IRVING (105.3 The Fan) – Dallas Cowboys center Travis Frederick, the team’s first-round pick making his debut in Friday’s rookie mini-camp at Valley Ranch, impressed with his size, intellect and “nastiness.’’
“It would be pretty illegal just to beat you up, but on the field I get a chance to do that,’’ said the Wisconsin product, who at 6’3” and almost 320 pounds as about as large as anybody who played center in the NFL. “The thing I like about football the most is that you get to do things on the field you can’t do off the field.”
This three-day session is a non-contact portion of the NFL schedule, so much of what Frederick was able to do was intellectual. He earned a degree in Chemical Engineering in three years — the sort of brain work that can be an attribute at the signal-calling center position.
“I thought it was evident in the last team drill,” offensive coordinator Bill Callahan said. “There was more tempo, and he was in and out of the huddle a lot faster. He was more aggressive getting to the line, making the calls, and then hustling back and getting everybody re-huddled – just those simple mechanics that you take for granted sometimes. We’re trying to get them established on a Day 1 practice.”
Added head coach Jason Garrett: “He’s tough and he’s physical. Kind of an old-time offensive lineman, in a positive way.’’
Frederick is billed as being capable of playing guard or center. He worked almost exclusively at center on Friday, only struggling on a pair of shotgun snaps.
“I studied as hard as I could to play center,” he said. “I knew I was going to take a lot of center reps. A ton of calls that go into that.”

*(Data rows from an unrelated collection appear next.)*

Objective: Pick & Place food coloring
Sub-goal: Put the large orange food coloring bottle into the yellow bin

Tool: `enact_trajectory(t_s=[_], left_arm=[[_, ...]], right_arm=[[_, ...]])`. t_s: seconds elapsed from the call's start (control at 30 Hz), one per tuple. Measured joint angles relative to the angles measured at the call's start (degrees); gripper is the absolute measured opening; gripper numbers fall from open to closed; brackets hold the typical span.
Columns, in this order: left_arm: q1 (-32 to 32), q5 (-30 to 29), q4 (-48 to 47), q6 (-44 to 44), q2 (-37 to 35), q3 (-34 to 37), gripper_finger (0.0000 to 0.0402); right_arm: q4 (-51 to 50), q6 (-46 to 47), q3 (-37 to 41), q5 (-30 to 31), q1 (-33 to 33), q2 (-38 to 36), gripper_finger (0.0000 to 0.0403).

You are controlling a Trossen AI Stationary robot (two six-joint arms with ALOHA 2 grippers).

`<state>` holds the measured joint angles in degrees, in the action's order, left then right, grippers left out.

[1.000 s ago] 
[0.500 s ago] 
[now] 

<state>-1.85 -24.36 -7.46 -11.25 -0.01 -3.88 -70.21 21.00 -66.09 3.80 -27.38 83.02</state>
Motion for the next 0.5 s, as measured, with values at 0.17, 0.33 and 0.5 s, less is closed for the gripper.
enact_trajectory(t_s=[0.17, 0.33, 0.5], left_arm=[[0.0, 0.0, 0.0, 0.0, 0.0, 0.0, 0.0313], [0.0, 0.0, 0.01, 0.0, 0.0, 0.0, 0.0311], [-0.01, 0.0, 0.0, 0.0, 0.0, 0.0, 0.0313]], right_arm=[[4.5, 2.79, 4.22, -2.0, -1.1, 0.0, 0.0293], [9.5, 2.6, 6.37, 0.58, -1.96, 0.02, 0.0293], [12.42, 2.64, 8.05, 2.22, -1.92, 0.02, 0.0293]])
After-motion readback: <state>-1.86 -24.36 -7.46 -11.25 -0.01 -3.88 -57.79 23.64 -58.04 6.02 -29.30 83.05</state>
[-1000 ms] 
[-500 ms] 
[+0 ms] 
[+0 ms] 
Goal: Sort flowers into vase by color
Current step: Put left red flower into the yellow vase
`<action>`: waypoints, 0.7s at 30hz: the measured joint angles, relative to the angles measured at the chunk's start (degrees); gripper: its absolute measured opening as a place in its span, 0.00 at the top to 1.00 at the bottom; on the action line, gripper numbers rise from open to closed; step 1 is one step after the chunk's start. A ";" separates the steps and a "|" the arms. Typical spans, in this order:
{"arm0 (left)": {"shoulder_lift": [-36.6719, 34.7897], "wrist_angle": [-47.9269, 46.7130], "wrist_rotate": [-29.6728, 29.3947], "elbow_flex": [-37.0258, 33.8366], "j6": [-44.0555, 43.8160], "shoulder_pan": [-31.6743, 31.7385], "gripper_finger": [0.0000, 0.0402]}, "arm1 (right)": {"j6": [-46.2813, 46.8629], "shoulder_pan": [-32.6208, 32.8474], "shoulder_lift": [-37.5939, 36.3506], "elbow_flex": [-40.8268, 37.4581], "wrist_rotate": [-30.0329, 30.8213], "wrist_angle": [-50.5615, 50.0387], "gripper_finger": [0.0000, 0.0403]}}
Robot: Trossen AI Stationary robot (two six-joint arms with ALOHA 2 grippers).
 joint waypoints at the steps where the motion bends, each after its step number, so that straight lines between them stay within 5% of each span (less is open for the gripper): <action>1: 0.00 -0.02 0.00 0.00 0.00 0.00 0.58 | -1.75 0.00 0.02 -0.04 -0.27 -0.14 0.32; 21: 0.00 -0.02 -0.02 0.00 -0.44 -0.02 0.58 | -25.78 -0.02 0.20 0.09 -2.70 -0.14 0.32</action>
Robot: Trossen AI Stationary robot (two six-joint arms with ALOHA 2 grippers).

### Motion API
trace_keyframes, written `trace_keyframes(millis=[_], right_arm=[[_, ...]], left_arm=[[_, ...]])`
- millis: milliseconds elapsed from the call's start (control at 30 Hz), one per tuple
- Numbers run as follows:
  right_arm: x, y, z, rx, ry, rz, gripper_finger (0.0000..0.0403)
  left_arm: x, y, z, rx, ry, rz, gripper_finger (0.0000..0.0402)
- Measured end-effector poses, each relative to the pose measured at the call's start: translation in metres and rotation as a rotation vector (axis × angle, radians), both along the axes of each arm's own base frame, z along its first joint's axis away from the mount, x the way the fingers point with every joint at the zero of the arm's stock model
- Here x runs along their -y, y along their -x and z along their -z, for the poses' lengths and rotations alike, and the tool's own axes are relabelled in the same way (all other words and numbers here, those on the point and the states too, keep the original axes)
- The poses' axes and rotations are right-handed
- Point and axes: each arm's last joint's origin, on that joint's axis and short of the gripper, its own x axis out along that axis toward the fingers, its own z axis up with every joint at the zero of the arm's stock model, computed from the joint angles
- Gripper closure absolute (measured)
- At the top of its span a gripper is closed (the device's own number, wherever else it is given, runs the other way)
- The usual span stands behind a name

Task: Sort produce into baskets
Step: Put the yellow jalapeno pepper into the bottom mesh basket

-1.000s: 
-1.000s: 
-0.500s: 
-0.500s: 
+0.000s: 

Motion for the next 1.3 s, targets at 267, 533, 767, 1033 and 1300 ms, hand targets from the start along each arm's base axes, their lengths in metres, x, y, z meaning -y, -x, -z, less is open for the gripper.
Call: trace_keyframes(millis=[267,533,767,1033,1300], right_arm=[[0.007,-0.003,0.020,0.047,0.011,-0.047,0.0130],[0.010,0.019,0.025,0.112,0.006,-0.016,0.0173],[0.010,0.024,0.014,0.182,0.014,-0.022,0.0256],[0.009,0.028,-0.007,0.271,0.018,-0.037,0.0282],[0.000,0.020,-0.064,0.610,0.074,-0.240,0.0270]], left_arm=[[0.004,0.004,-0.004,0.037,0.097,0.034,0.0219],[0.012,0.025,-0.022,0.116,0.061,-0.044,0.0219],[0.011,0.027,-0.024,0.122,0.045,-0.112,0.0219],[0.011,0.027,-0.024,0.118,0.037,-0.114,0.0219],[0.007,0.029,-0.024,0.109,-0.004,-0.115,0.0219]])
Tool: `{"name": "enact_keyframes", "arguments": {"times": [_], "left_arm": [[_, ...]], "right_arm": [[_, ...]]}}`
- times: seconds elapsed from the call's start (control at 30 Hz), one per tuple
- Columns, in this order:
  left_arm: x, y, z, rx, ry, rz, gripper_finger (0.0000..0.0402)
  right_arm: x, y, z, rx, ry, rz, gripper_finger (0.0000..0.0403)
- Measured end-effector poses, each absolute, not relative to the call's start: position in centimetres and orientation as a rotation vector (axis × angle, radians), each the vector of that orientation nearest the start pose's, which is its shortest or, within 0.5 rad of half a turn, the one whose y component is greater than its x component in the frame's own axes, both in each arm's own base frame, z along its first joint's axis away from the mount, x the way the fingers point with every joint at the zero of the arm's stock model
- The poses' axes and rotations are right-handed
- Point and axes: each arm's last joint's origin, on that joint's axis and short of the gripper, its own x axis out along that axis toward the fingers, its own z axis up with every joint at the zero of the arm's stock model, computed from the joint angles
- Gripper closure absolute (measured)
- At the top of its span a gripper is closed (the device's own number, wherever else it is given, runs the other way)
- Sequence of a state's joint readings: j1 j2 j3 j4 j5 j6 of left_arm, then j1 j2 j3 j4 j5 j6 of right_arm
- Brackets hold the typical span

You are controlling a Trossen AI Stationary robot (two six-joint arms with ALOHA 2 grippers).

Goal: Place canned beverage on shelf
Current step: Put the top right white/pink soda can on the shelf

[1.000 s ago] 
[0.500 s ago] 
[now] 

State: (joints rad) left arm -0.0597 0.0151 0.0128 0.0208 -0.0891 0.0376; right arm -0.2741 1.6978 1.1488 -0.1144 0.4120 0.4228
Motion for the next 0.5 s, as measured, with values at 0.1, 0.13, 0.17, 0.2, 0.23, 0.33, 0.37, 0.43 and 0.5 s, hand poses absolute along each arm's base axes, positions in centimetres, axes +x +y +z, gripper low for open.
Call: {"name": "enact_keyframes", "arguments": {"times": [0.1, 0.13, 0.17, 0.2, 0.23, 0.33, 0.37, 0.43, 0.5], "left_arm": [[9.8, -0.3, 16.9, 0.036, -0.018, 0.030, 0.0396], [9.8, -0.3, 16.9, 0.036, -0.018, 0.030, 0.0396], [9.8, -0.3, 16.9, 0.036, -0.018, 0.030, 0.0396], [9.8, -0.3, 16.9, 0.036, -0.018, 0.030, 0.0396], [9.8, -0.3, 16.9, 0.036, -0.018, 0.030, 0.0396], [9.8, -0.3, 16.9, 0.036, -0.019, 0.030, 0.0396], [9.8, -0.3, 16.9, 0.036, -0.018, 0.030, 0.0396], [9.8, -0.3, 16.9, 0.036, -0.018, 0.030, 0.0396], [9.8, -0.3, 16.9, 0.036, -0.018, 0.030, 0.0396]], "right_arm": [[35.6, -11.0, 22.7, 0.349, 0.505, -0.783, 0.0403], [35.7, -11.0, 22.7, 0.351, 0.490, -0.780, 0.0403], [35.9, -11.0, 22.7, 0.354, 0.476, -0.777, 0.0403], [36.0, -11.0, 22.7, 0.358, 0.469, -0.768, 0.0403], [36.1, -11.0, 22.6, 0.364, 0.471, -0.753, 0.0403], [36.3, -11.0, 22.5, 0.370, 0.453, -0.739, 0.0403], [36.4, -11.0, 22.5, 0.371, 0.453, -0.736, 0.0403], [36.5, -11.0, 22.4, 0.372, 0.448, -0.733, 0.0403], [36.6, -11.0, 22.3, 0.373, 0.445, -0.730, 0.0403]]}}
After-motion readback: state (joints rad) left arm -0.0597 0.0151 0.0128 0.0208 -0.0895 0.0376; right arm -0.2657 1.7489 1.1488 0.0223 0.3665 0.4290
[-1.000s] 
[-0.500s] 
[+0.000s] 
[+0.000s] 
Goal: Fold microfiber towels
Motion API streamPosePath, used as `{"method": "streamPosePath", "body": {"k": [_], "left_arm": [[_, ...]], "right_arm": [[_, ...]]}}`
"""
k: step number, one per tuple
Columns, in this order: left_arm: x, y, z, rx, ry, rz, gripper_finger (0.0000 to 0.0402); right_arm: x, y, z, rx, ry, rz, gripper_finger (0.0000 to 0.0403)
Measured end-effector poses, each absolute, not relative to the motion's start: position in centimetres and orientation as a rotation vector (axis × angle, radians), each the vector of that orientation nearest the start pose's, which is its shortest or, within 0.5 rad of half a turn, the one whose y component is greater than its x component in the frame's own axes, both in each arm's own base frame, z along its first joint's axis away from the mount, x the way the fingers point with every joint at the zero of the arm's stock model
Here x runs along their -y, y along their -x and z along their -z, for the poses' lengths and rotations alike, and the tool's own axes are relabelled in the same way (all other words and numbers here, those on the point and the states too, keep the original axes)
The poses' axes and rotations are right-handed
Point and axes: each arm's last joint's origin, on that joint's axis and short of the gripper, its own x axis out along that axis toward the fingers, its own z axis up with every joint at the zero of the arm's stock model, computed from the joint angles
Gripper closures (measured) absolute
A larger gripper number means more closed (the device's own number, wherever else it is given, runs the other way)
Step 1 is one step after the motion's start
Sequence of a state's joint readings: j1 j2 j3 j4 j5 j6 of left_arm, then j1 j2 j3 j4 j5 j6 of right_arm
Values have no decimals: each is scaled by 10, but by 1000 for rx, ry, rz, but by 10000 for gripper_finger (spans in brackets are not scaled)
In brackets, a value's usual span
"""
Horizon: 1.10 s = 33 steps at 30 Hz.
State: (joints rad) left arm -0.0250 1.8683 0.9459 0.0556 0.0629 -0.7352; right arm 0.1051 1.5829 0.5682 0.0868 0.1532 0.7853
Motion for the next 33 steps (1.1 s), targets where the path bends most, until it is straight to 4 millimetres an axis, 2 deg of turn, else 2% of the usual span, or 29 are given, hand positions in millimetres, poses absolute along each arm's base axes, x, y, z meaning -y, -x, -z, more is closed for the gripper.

Dallas projects Frederick as a starter, maybe the only player in this draft class who might do so immediately. There is a profile that goes with that — even beyond the recognition that comes with the massive beard that he is considering shaving to help him “eat Texas barbecue.’’
“I can prove some people wrong,” Frederick said, aware of the criticism that Dallas ranked him higher than many other NFL teams. “The first thing I need to do is establish myself, establish myself as a worker, someone the guys can trust, somebody they believe in in the weight room and somebody they believe in on the practice field. After that, I think things start to come into place.”